Championship details
- Dates: 25 May – 5 August 2018
- Teams: 31

All-Ireland Champions
- Winning team: Kildare (2nd win)
- Captain: Aaron Masterson
- Manager: Davy Burke

All-Ireland Finalists
- Losing team: Mayo
- Captain: Ryan O'Donoghue
- Manager: Mike Solan

Provincial Champions
- Munster: Kerry
- Leinster: Kildare
- Ulster: Derry
- Connacht: Mayo

Championship statistics
- Player of the Year: Jimmy Hyland

= 2018 All-Ireland Under-20 Football Championship =

The 2018 Inter-County Under 20 Football Championship was the 55th edition of the competition, and the first since the competition was re-graded from Under 21 to Under 20. It was sponsored by Eirgrid, and known as the EirGrid GAA Football U20 All-Ireland Championship for sponsorship purposes. 31 counties played in the tournament (Kilkenny did not participate). The competition began with a preliminary round game in Ulster on 25 May 2018, and ended with the final on 5 August 2018.

==Competition format==

Player eligibility

Players under 20 years of age cannot play for a county's senior and under-20 championship teams. This rule was introduced to prevent player burnout and to allow the senior and under-20 championships to be scheduled in the same summer months with separate panels of players. If an under-20 player plays for a county's senior championship team, he is ineligible to play for their under-20 team.

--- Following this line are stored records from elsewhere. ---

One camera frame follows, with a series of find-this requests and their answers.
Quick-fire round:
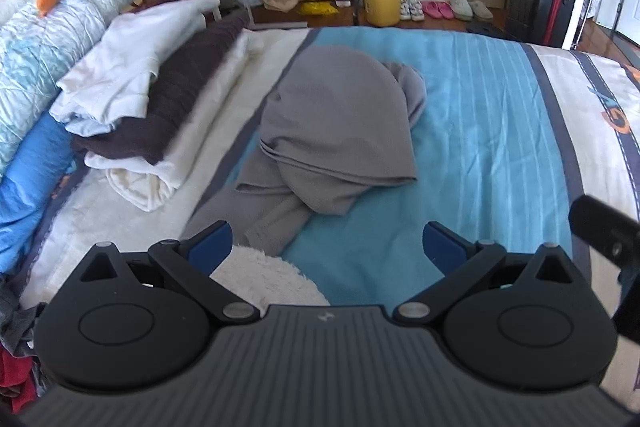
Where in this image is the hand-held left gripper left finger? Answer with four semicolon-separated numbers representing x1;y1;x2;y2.
75;221;262;326

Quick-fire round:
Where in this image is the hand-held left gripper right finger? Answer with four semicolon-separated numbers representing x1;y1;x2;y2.
394;221;583;327

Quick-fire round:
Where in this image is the folded white blanket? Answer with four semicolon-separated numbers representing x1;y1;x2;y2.
85;28;266;212

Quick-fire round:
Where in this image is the dark brown garment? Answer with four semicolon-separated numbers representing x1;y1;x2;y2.
70;11;251;166

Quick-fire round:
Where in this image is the light blue quilt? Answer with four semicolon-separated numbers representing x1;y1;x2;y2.
0;0;142;178

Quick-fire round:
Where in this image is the white garment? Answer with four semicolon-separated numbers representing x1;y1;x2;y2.
49;0;221;128

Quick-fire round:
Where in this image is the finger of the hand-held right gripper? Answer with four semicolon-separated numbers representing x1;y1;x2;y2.
569;194;640;269

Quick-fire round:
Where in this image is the yellow bin with black liner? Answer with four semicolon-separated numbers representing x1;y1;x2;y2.
360;0;404;28

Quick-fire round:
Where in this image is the pale blue garment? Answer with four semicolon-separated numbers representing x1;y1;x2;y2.
65;112;119;138

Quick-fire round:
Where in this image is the red cloth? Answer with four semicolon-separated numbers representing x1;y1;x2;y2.
0;347;39;414

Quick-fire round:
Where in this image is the black floor mat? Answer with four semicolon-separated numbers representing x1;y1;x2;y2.
466;20;512;36

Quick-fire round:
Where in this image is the dark grey cloth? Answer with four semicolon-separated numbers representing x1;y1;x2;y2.
0;276;49;359

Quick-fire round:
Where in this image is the grey knit shirt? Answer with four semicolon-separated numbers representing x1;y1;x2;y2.
181;46;427;257

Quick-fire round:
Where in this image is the white fluffy cushion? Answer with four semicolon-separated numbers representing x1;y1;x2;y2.
210;244;331;315

This rule results in some county under-20 county teams playing without their best under-20 footballers. For example, Sean O'Shea and David Clifford played for the Kerry senior championship team in 2018 and therefore were not allowed to play for the Kerry under-20 team which meant that the under-20 team was weakened.

Provincial Championships format

Connacht, Leinster, Munster and Ulster each organise a provincial championship. Each province decides the format for their championship – the format can be straight knockout, double-elimination, a league, groups, etc. or a combination.

All-Ireland format

The four provincial winners meet in two semi-finals, with the winners of those matches playing in the All-Ireland Under-20 Football Championship Final.

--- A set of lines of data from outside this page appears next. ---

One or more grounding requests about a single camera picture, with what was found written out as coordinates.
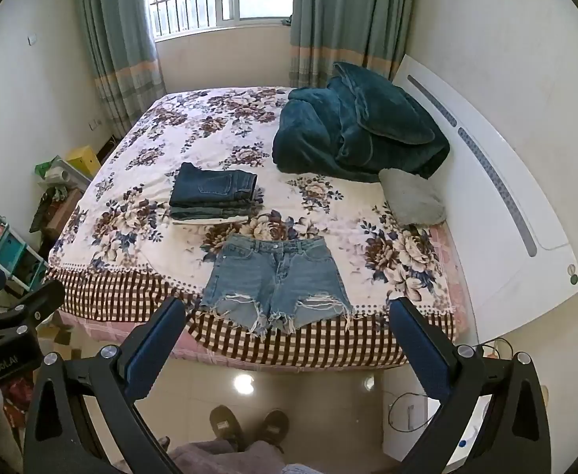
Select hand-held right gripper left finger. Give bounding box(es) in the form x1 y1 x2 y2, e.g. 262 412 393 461
22 297 187 474

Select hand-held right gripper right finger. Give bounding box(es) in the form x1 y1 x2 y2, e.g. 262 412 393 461
388 297 552 474

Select light blue denim shorts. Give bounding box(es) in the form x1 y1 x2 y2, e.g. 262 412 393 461
199 234 358 339

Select person's pants leg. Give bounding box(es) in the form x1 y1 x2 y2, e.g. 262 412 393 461
168 439 319 474

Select white folded pants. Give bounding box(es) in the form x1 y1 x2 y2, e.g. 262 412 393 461
173 214 250 227

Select white bedside cabinet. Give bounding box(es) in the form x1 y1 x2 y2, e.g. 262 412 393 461
382 340 549 462

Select white teal storage shelf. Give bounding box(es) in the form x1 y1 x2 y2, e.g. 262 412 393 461
0 212 49 297

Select dark wooden stool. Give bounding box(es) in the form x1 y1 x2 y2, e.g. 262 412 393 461
29 185 91 258

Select person's left shoe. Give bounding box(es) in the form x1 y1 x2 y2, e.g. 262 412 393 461
209 405 243 451

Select person's shoe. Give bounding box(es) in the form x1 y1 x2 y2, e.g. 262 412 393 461
209 405 243 451
259 409 290 455

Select white roll with green bag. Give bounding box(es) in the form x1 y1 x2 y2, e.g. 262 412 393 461
34 155 79 192

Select bed with floral sheet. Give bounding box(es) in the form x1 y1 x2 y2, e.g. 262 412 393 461
46 86 470 371

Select person's right shoe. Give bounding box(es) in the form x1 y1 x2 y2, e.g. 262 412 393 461
259 409 290 455

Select white headboard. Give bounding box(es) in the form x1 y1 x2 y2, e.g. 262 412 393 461
392 54 578 346

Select yellow box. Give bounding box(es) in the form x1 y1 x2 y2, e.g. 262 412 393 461
66 145 102 177

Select grey fluffy pillow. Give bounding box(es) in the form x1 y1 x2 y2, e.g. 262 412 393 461
378 168 448 226

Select dark blue folded jeans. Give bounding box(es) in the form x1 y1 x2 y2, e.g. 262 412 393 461
169 162 259 208

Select teal plush blanket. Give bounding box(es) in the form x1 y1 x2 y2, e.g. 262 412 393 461
272 62 451 183

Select grey-green curtain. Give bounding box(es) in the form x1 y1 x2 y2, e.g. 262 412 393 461
74 0 167 141
289 0 420 90

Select black cable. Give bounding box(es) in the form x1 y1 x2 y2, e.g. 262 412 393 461
388 392 440 431

==Provincial championships==

===Leinster Championship===

====Group stage====

=====Group 1=====

Round 1

Round 2

Round 3

| Pos | Team | Pld | W | D | L | PF | PA | PD | Pts | Qualification |
| 1 | Dublin | 3 | 3 | 0 | 0 | 67 | 38 | +29 | 6 | Advance to semi-final |
| 2 | Westmeath | 3 | 2 | 0 | 1 | 53 | 50 | +3 | 4 | Advance to quarter-final |
| 3 | Wexford | 3 | 1 | 0 | 2 | 48 | 51 | −3 | 2 |  |
| 4 | Longford | 3 | 0 | 0 | 3 | 39 | 68 | −29 | 0 |

=====Group 2=====

Round 1

Round 2

Round 3

| Pos | Team | Pld | W | D | L | PF | PA | PD | Pts | Qualification |
| 1 | Meath | 3 | 3 | 0 | 0 | 70 | 41 | +29 | 6 | Advance to semi-final |
| 2 | Kildare | 3 | 2 | 0 | 1 | 60 | 39 | +21 | 4 | Advance to quarter-final |
| 3 | Laois | 3 | 1 | 0 | 2 | 48 | 55 | −7 | 2 |  |
| 4 | Wicklow | 3 | 0 | 0 | 3 | 32 | 75 | −43 | 0 |

=====Group 3=====

Round 1

Round 2

Round 3

| Pos | Team | Pld | W | D | L | PF | PA | PD | Pts | Qualification |
| 1 | Offaly | 2 | 2 | 0 | 0 | 47 | 23 | +24 | 4 | Advance to quarter-final |
| 2 | Carlow | 2 | 1 | 0 | 1 | 39 | 49 | −10 | 2 |
| 3 | Louth | 2 | 0 | 0 | 2 | 34 | 48 | −14 | 0 |  |

===Ulster Championship===

The Ulster championship is organised on a random draw. All matches are straight knockout. The winners receive the Danny Murphy Cup which was commissioned in 2018 in honour of the former Ulster Chief Executive Officer and Secretary.